━━ Given entries
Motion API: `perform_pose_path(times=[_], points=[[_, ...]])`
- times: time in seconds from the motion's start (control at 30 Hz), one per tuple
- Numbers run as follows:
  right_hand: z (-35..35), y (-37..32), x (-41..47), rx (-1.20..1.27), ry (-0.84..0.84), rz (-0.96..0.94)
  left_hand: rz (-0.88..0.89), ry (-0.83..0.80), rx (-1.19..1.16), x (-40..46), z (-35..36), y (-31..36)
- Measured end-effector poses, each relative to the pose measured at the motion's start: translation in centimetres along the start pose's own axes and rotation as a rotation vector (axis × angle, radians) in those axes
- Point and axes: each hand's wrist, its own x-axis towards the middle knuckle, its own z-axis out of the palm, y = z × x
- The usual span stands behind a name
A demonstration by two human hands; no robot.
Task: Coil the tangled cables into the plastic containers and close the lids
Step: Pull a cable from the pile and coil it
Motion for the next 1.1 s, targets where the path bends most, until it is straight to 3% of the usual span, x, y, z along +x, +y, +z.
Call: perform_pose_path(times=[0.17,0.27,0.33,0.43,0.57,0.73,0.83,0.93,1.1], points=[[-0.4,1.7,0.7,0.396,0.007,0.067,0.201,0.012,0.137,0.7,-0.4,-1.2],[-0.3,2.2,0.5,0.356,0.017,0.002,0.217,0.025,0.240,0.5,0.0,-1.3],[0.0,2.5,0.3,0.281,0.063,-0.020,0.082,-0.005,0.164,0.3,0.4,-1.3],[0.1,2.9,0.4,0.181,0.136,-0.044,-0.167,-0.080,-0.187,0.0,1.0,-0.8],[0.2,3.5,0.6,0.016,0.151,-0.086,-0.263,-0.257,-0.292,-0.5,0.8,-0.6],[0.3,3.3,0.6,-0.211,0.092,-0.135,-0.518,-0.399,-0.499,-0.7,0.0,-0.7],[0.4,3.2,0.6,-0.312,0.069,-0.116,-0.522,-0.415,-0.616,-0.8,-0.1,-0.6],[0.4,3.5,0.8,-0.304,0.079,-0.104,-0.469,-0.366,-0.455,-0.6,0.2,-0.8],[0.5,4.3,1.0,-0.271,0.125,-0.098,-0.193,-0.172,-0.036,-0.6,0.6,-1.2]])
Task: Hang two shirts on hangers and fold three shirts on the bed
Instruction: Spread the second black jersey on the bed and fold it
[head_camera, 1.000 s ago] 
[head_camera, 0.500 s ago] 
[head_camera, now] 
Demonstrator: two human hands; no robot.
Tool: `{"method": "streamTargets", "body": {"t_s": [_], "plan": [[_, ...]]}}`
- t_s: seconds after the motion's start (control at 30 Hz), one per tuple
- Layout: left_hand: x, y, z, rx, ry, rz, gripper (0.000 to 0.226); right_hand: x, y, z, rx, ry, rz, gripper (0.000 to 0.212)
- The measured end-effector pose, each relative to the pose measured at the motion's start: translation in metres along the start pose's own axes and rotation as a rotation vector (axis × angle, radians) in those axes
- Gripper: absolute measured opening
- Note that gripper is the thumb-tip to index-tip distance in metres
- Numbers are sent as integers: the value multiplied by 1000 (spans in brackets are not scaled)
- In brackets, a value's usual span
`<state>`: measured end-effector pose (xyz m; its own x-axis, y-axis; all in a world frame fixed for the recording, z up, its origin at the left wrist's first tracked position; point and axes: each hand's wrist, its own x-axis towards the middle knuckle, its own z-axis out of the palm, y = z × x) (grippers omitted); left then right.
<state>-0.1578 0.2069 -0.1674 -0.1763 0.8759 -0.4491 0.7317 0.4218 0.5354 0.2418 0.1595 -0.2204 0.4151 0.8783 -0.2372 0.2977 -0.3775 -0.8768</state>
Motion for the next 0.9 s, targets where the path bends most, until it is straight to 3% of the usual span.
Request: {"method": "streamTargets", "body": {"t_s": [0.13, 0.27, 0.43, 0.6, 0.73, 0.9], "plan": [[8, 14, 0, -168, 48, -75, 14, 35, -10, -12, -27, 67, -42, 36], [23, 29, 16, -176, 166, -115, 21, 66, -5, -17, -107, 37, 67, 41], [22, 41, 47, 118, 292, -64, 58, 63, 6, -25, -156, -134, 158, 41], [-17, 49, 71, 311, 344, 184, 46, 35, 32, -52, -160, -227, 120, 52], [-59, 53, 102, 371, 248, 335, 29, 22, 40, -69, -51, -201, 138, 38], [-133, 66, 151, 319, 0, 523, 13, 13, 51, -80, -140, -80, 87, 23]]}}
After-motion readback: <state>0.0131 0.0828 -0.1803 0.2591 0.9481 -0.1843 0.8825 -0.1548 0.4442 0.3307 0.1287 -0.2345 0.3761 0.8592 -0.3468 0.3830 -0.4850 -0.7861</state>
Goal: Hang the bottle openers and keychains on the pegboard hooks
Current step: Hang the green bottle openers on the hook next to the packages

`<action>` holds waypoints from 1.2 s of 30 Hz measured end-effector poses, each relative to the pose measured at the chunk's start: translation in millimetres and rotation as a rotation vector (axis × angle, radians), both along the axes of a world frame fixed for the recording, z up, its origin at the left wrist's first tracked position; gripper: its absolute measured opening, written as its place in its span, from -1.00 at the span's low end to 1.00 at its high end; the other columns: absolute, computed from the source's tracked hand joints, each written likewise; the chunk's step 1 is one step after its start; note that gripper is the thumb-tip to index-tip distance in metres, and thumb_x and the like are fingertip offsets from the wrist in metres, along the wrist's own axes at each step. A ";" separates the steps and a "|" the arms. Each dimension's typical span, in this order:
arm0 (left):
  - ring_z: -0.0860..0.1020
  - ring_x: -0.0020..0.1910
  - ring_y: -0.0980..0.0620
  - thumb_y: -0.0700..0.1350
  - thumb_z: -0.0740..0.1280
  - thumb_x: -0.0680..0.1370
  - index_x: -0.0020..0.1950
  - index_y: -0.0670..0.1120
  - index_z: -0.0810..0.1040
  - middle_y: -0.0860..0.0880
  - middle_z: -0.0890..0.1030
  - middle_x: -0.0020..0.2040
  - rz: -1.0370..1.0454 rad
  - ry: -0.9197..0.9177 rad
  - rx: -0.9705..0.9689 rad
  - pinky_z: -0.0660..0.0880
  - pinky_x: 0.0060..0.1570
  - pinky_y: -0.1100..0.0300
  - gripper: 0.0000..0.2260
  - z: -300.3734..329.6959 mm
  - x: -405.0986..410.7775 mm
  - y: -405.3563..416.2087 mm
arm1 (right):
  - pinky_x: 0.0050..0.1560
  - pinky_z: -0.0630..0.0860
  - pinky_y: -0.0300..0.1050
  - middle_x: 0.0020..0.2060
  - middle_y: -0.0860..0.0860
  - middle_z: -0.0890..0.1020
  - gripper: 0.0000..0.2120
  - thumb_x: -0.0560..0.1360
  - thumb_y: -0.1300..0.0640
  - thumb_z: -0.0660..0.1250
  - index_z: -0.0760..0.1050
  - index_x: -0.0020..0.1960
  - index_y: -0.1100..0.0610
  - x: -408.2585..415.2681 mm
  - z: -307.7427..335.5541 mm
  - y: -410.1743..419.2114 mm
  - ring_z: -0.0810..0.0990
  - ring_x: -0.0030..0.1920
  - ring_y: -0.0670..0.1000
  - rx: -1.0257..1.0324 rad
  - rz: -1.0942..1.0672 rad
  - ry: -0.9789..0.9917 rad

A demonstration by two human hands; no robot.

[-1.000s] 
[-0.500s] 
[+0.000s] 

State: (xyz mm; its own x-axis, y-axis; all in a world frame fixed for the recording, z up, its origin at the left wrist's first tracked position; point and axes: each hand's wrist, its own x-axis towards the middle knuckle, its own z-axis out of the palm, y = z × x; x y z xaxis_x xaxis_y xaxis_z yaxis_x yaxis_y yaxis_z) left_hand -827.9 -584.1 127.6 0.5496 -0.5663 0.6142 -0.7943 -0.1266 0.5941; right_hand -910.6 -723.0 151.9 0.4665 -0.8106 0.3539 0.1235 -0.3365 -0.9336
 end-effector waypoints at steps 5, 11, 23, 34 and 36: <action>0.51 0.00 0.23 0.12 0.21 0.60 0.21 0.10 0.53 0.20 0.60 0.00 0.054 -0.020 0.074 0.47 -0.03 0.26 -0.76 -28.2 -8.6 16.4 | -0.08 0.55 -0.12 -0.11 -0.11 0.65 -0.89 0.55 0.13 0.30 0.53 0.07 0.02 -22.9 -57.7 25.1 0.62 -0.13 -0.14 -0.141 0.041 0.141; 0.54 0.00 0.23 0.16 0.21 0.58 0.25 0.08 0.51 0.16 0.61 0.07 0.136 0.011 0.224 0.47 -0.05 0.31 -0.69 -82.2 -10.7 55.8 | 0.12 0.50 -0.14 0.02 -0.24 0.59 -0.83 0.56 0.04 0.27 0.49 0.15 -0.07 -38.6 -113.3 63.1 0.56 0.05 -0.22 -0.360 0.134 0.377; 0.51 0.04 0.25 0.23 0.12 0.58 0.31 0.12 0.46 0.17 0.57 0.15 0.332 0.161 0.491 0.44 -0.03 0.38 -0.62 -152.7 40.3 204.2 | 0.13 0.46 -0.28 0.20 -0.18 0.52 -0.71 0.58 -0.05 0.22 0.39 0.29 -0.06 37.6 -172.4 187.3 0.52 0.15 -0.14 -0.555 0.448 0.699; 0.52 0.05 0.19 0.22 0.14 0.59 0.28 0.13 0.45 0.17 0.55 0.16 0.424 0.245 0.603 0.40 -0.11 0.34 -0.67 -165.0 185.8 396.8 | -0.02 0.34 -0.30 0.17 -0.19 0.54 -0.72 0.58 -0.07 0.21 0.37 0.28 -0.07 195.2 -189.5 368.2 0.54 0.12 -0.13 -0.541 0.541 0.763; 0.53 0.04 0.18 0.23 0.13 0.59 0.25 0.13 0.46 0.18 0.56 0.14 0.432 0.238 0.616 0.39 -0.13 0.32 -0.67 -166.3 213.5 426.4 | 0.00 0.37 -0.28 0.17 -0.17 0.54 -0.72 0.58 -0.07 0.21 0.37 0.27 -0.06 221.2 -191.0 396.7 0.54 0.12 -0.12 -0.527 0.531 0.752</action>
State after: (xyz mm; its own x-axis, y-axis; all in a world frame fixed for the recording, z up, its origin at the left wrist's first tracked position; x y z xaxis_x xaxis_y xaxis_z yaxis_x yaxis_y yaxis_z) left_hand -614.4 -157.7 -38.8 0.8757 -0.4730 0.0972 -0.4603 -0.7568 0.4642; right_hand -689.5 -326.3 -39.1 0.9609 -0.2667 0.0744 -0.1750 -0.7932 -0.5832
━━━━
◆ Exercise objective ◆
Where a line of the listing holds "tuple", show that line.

◆ Response area ◆
- times: time in seconds from the motion's start (control at 30 Hz), one per tuple
- t_s: seconds after the motion's start (control at 30 Hz), one per tuple

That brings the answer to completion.